=== Directions for this task ===
Please restate, word for word, the lines below that begin at the one with "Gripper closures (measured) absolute" and end at the one with "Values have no". Leave out all other lines.

---*---

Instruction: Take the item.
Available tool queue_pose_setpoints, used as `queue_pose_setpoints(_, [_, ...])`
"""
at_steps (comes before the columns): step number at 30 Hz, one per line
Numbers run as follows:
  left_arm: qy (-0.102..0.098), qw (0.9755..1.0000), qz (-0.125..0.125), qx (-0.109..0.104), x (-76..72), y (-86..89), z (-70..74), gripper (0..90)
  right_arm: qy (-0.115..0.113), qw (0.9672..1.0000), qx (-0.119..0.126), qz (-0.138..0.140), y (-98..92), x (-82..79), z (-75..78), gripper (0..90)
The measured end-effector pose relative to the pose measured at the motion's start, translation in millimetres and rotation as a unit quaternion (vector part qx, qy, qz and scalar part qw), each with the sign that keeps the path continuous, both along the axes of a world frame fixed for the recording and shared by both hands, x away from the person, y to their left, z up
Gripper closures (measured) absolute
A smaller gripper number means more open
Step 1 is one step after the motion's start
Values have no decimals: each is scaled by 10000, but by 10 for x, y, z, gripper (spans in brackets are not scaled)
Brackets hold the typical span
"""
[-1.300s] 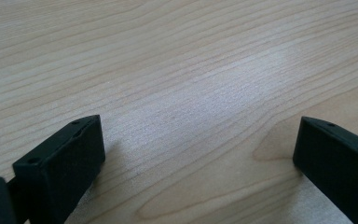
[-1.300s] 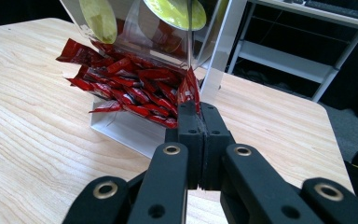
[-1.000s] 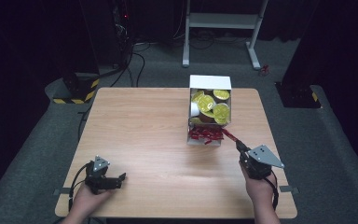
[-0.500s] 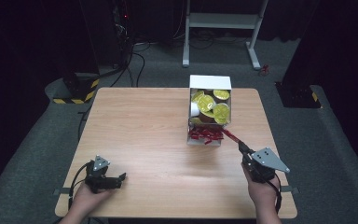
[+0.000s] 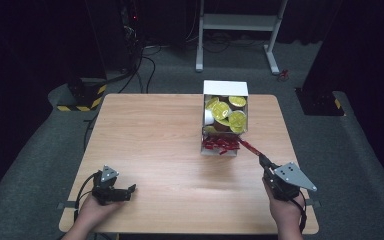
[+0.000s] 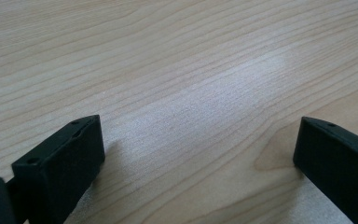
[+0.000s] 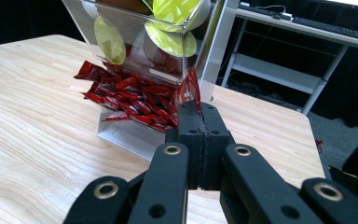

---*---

=== Result for this task ===
Gripper closures (measured) absolute
A smaller gripper number means more open
Step 1 is one step after the motion's start
Values have no decimals: each is scaled by 10000, but by 10 for x, y, z, gripper (spans in brackets are not scaled)

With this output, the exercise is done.